Devuan Jessie Announces Stable Release:
Our April 2017 gift to you is the long-awaited release of Devuan Jessie stable release candidate (1.0.0-RC). If all goes as planned, this will be our first Devuan stable release and our first long term support (LTS) release as well.
Two and a half years have passed since our initial Debianfork declaration (https://devuan.org/os/debian-fork/) and not even one year since our first beta release (http://www.linuxjournal.com/content/devuan-beta-release).
This Devuan Jessie release candidate is as close as we can get to a "long term support" universal base distribution free from systemd, in the original spirit of Debian.
The final Devuan Jessie release will follow shortly and then we will turn our attention to "Ascii", the current testing branch.
We wish to thank all of you for the incredible support given to this development effort, and for engaging in the process of making Devuan a useful and reliable base distro, as well as a pleasant, cooperative community.
Happy hacking ;^)
(Score: 3, Interesting) by hendrikboom on Sunday April 23 2017, @11:23AM (2 children)

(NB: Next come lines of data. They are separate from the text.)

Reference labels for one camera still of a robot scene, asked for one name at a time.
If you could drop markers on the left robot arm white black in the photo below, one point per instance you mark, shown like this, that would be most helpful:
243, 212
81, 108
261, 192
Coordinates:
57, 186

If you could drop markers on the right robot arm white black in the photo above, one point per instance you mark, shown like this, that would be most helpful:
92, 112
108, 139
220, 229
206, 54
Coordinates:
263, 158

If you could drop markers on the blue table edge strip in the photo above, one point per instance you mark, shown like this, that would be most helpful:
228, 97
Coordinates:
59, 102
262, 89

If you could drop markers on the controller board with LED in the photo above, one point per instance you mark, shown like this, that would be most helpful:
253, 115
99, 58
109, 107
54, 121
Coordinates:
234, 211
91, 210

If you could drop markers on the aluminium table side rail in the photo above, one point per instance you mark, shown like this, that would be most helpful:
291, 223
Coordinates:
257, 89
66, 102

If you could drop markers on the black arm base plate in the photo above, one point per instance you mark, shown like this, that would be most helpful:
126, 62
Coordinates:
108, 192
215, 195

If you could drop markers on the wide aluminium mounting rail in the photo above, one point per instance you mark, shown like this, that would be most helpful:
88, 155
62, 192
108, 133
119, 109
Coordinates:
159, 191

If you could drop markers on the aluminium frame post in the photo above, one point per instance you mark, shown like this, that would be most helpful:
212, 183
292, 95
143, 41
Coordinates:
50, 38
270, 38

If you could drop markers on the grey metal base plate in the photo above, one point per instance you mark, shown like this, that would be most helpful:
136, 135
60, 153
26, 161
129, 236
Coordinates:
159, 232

I switched to Devuan on my laptop at their second *alpha* release, and never had a problem except when I added a third-party Debian repository by mistake. That was recoverable without a re-install.

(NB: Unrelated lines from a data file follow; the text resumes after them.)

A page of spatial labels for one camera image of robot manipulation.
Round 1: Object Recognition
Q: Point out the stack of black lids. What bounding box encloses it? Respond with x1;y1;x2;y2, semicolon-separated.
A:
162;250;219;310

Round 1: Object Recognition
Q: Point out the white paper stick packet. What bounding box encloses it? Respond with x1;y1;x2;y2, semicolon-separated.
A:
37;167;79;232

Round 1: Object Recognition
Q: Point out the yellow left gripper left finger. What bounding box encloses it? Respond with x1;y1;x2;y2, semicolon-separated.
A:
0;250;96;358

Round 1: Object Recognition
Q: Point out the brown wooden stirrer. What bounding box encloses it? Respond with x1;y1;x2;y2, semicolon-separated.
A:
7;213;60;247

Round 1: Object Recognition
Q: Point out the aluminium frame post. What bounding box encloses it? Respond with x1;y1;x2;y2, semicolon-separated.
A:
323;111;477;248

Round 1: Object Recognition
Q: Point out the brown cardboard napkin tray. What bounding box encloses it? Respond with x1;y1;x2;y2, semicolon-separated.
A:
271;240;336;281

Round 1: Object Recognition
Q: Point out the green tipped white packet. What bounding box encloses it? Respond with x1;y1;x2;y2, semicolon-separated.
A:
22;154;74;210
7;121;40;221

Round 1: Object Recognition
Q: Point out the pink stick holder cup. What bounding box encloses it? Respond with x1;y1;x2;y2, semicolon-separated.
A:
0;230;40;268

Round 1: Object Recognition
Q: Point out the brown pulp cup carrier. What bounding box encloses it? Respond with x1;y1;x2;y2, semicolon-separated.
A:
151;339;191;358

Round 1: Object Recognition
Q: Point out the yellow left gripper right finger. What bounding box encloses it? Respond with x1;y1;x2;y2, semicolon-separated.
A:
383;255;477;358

Shortly after, on my server, I copied the Debian installation into another partition, then upgraded the copy to Devuan. I had Debian to fall back to in case of trouble (dual boot), but I've never had to.
(Score: 2) by coolgopher on Sunday April 23 2017, @01:49PM (1 child)
Agreed, I was an early adopter as well, and the only time I've had issues was when I screwed up and got myself mixed up in a cross between ascii & ceres. So far it's really been the Debian I used to know & like.
(Score: 3, Insightful) by hendrikboom on Sunday April 23 2017, @05:06PM
I had screwup between Devuan Jessie and a third-party repository for Debian testing (whatever they call it -- the one after Jessie) I ended up with aptitude having a huge number of unsatisfied dependencies -- hundreds of them
Not good to mix distros. The problem originated with a third-party repository that contained some ocaml packages and others.
None of those Debian testing packages were installed, and I managed to clean it out by purging aptitude and reinstalling. apt-get was never affected.